Le système de répartition des sièges paraît également injuste quand on compare les résultats :
- Pour les pays arabes : Ennahdha gagne 1 siège avec 45,8 % des voix alors que le CPR gagne le même siège avec seulement 14,52 % des voix.
- En France (2), El Aridha gagne 1 siège avec 16,86 % des voix alors que Ettakol gagne le même siège avec 12,6 %.
Il est certain que tous les systèmes électoraux présentent des avantages et inconvénients. Mais chaque système est choisi pour un but bien déterminé : le système tunisien (« provisoire ») permet d’écrémer les partis (quatre ou cinq grand partis) et d’éliminer tous les autres « petits » partis et indépendants. Il créé donc un grand nombre de déçus ou de mécontents parmi les centaines de listes perdantes.

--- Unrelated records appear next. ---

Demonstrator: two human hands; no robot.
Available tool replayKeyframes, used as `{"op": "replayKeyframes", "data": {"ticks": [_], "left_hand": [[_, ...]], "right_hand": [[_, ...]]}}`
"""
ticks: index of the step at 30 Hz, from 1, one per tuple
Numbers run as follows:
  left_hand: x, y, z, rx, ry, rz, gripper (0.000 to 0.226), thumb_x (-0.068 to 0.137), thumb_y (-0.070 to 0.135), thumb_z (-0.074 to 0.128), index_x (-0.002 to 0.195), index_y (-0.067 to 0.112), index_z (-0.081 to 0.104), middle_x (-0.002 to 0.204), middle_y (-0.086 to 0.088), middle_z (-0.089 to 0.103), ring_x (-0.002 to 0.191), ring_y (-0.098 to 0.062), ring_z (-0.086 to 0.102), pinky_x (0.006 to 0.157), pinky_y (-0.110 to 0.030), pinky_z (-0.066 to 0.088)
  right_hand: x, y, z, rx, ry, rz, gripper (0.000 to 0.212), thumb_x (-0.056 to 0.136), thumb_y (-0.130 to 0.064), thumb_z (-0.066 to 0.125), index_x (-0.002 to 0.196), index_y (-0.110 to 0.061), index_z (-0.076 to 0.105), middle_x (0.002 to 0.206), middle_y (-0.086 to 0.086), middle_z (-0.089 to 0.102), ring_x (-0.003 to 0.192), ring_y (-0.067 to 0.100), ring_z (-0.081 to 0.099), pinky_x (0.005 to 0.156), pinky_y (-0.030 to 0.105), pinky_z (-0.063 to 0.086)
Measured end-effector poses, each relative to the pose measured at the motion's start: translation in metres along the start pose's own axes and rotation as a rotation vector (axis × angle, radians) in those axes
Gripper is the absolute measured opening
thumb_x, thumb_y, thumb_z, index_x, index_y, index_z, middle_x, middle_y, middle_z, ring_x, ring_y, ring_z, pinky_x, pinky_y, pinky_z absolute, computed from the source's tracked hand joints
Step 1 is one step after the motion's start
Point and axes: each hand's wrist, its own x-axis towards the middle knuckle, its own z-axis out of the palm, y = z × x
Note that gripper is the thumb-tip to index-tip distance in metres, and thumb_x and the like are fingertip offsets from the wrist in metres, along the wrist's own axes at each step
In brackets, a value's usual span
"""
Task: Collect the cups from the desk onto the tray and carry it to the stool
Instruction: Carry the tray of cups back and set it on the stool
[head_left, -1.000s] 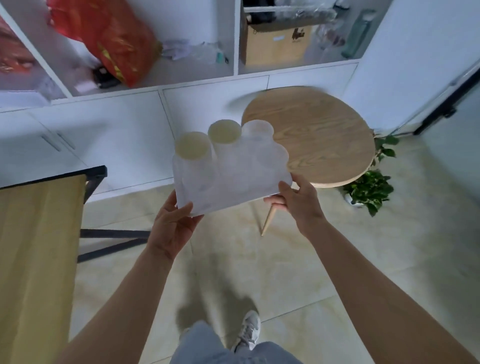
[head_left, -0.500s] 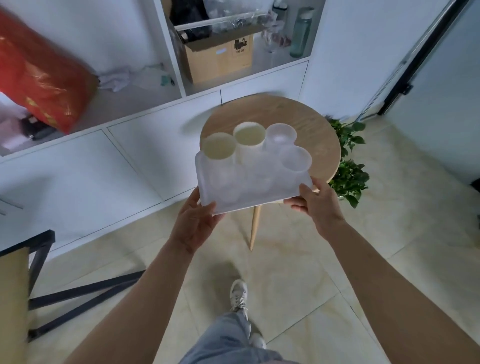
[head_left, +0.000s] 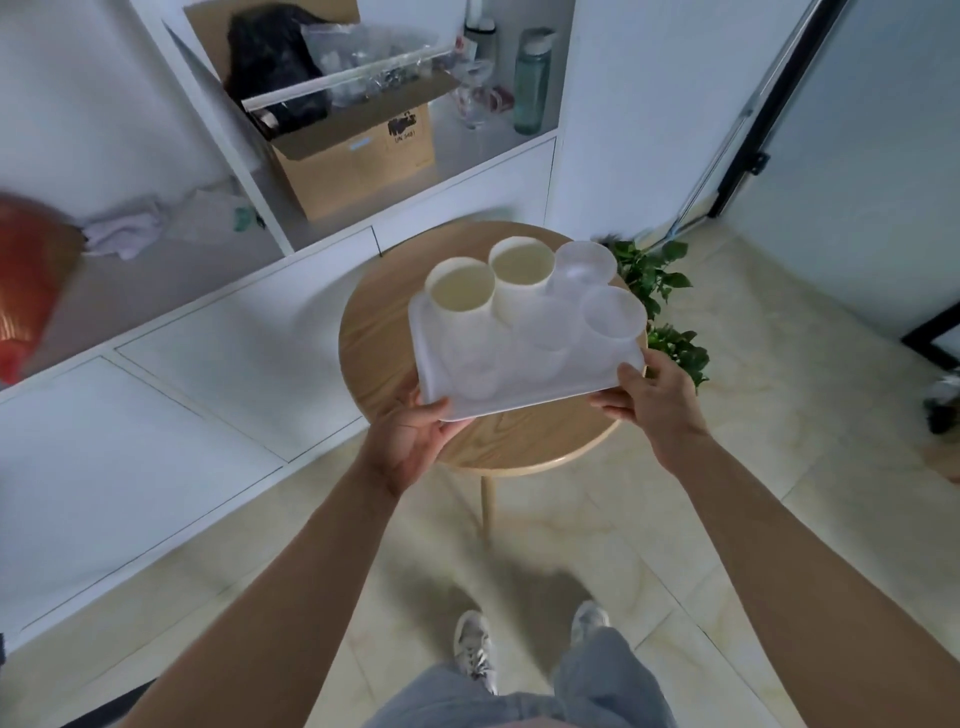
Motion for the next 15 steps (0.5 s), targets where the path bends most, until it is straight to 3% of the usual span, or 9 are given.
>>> {"op": "replayKeyframes", "data": {"ticks": [4,9,12,15], "left_hand": [[0.035,-0.011,0.016,0.012,0.036,0.019,0.063,0.087,-0.019,0.040,0.144,0.005,0.041,0.144,-0.021,0.048,0.130,-0.038,0.050,0.103,-0.052,0.045],[0.078,-0.035,0.045,0.042,0.184,0.086,0.054,0.082,-0.016,0.051,0.125,0.015,0.063,0.129,-0.015,0.063,0.127,-0.038,0.054,0.099,-0.050,0.048],[0.098,-0.053,0.060,0.051,0.251,0.127,0.065,0.081,-0.012,0.057,0.140,0.017,0.051,0.141,-0.014,0.055,0.128,-0.038,0.052,0.100,-0.055,0.045],[0.115,-0.069,0.074,0.000,0.332,0.163,0.069,0.080,-0.011,0.059,0.140,0.023,0.051,0.143,-0.008,0.054,0.126,-0.033,0.056,0.100,-0.053,0.047]], "right_hand": [[0.040,-0.008,-0.017,-0.027,-0.024,0.000,0.032,0.103,-0.011,0.047,0.134,-0.008,0.052,0.088,0.010,0.074,0.064,0.013,0.075,0.061,0.024,0.061],[0.101,-0.021,-0.050,-0.074,-0.112,0.004,0.030,0.103,-0.010,0.048,0.133,-0.008,0.050,0.083,0.003,0.074,0.063,0.010,0.075,0.059,0.020,0.060],[0.136,-0.029,-0.070,-0.131,-0.173,-0.003,0.031,0.102,-0.011,0.049,0.133,-0.008,0.051,0.088,0.004,0.075,0.066,0.012,0.076,0.061,0.021,0.060],[0.167,-0.035,-0.084,-0.185,-0.237,-0.027,0.027,0.102,-0.012,0.049,0.129,-0.010,0.052,0.107,0.012,0.072,0.068,0.012,0.076,0.064,0.023,0.059]]}}
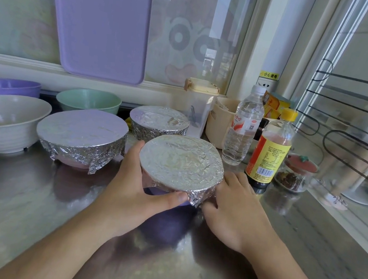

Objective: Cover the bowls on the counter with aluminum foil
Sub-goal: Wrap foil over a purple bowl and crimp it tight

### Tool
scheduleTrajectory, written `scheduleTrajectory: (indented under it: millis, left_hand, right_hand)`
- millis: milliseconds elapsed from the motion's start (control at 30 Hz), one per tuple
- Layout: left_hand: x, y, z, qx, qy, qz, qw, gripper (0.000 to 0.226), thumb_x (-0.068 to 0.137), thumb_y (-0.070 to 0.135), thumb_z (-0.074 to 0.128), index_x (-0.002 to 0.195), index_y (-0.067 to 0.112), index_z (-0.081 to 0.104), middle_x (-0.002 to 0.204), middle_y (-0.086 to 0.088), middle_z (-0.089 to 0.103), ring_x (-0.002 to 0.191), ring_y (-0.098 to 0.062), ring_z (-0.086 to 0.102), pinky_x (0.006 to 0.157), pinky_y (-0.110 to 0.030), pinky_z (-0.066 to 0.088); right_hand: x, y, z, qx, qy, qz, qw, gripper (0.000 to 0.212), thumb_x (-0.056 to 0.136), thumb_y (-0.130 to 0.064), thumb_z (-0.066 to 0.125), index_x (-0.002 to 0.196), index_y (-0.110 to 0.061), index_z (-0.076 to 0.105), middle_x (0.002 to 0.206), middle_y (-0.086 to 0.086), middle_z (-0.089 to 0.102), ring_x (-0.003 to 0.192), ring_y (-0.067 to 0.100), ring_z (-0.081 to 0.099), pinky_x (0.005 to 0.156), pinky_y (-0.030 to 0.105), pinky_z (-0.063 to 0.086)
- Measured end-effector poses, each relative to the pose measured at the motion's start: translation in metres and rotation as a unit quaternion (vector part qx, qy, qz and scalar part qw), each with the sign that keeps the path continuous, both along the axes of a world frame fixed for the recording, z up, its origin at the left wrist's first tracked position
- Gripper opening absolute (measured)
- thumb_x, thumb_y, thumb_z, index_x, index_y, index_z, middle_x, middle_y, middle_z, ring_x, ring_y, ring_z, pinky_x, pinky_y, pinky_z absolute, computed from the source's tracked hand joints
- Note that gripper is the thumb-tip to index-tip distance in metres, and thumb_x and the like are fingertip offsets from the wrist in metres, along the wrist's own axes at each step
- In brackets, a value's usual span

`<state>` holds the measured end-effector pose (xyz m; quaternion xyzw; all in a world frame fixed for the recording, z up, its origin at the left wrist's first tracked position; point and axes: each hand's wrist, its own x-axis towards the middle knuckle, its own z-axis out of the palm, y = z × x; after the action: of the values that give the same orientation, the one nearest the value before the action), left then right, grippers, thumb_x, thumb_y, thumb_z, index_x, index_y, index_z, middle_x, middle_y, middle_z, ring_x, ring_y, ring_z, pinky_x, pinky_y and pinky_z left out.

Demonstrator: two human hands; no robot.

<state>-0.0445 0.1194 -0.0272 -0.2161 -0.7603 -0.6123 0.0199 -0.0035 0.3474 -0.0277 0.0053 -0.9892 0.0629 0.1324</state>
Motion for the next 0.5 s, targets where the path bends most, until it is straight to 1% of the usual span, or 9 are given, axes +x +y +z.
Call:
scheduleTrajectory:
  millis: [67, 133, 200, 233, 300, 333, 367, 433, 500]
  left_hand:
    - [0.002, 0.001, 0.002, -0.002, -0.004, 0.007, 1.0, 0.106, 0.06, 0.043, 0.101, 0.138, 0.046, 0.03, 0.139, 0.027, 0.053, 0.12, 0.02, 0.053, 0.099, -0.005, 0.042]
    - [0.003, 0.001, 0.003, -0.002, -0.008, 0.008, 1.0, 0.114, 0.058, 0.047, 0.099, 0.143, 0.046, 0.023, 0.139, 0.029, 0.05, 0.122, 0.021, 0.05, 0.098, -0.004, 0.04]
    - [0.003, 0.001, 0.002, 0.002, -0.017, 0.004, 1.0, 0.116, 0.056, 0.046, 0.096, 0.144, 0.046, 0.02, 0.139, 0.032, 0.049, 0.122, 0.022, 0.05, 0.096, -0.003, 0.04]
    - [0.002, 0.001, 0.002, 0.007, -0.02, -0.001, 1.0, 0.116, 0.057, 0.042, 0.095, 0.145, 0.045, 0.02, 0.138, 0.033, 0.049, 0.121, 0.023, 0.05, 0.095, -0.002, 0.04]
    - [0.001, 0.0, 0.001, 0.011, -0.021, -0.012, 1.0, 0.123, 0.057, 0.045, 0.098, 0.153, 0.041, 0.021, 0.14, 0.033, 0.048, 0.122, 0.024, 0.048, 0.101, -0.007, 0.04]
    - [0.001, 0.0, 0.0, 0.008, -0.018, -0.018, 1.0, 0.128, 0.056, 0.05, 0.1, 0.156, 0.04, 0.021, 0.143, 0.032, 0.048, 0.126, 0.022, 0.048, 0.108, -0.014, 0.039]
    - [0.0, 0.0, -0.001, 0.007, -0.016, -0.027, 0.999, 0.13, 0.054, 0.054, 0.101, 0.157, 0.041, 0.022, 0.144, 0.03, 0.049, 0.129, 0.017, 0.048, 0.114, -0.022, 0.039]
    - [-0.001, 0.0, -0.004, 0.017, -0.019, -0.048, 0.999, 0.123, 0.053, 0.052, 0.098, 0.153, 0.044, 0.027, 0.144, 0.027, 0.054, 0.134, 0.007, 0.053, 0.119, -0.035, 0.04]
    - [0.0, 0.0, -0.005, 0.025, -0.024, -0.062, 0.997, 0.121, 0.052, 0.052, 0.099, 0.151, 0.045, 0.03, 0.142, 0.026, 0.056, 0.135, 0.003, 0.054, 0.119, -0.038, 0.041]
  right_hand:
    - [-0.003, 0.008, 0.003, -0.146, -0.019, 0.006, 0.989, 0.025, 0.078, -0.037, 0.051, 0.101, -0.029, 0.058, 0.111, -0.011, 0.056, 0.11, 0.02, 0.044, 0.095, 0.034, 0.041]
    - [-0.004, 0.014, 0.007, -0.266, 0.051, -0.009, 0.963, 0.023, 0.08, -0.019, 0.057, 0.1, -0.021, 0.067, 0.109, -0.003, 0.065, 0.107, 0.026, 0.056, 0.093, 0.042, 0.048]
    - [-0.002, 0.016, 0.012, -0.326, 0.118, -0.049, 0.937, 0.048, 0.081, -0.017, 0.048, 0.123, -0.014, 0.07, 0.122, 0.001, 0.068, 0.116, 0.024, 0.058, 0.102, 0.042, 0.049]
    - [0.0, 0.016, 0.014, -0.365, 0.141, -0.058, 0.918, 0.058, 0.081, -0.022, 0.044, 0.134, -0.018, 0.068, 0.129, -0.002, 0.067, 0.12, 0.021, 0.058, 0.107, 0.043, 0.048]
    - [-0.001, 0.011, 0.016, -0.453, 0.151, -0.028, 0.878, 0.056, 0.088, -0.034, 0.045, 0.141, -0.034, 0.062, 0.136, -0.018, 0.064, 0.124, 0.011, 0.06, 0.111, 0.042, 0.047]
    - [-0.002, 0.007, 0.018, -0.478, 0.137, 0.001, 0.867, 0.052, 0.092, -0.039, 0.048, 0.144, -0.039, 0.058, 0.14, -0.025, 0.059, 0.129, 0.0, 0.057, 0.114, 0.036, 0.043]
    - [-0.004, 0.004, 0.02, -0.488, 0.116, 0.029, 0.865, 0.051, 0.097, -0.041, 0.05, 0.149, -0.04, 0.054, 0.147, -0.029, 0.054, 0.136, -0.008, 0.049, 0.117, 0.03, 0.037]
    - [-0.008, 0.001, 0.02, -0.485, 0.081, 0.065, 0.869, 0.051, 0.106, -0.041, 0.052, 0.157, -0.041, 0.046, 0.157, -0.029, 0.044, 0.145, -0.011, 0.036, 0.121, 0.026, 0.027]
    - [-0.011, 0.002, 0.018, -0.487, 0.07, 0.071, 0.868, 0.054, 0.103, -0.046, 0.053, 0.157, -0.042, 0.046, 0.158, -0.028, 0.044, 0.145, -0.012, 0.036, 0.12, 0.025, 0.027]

Le parti Ennahdha sort gagnant (chef de file de l’Assemblée constituante) a utilisé un formidable rouleau compresseur pour couvrir tout le territoire tunisien et toutes les pays d’immigration tunisienne. Il dispose de moyens humains et financiers les plus importants de tous. Sa structure militante, aguerrie par trente ans de lutte clandestine, parfois au grand jour et parfois violente (1981-2011), pénètre toutes les franges de la société tunisienne, et pas seulement les franges religieuses. Espérons qu’il saura rassembler, murir dans la légalité et le vrai combat démocratique politique, pour devenir un parti comme les autres et tirer la leçon de l’expérience européenne des partis dits chrétiens démocrates. La religion ne peut servir de programme en politique. Elle doit être seulement une sorte de bouclier moral contre la corruption, l’injustice, les inégalités (entre les hommes et les femmes, entre les régions, entre les entreprises) et tous les autres abus. Avec ce rappel, en Islam, seul Dieu est juge. Aucun musulman ne peut (ne doit) dicter aux autres sa propre façon de penser, sa propre façon de pratiquer la religion (prier, jeuner…), de s’habiller… Et si les musulmans pratiquaient seulement la moitié des préceptes coraniques – exemples : ne pas tricher, ne pas escroquer, ne pas voler, ne pas abuser des faibles, ne pas calomnier… - ils vivraient dans un monde bien meilleur.